WORK ITEM>
Please give back word for word the lines of the material below between the line containing "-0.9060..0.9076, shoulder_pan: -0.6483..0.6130" and the line containing "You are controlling", inclusive.
──────
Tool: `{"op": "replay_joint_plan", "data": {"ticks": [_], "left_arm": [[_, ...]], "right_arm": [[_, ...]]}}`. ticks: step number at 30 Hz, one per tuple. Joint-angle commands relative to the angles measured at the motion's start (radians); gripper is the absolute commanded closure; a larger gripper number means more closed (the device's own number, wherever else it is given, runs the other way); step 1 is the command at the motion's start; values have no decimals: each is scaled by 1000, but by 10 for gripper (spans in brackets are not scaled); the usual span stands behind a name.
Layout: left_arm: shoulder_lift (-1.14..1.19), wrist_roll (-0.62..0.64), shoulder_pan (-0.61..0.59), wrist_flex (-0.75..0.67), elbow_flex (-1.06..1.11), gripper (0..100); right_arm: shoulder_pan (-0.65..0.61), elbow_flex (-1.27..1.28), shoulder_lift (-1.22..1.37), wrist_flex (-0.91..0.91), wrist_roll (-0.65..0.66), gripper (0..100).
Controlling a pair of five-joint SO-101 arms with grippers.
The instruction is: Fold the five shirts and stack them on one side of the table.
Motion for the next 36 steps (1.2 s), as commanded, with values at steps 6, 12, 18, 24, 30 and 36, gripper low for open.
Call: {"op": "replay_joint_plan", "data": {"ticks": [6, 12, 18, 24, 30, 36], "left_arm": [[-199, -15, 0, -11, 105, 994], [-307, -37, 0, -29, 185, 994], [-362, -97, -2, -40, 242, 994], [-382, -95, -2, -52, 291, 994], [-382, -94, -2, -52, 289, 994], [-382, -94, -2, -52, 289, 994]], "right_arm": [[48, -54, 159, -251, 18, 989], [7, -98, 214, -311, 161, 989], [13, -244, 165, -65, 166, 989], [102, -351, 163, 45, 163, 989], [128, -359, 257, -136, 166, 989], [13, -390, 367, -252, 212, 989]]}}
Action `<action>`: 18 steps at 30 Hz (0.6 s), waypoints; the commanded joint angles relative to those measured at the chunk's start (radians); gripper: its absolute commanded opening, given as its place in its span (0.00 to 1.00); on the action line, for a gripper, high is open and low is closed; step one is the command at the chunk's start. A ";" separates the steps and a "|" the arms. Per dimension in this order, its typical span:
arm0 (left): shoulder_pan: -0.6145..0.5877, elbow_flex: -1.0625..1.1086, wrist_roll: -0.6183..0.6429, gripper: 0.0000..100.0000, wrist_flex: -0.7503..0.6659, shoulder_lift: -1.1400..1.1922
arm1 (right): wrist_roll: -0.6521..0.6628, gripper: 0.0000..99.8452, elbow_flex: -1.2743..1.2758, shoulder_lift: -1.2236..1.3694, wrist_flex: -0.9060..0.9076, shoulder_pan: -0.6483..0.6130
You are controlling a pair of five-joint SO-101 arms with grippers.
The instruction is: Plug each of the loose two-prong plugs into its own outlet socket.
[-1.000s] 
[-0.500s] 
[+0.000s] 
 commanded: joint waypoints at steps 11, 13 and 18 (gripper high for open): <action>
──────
ANSWER BOX>
arm1 (right): wrist_roll: -0.6521..0.6628, gripper: 0.0000..99.8452, elbow_flex: -1.2743..1.2758, shoulder_lift: -1.2236..1.3694, wrist_flex: -0.9060..0.9076, shoulder_pan: -0.6483..0.6130
You are controlling a pair of five-joint SO-101 arms with grippers.

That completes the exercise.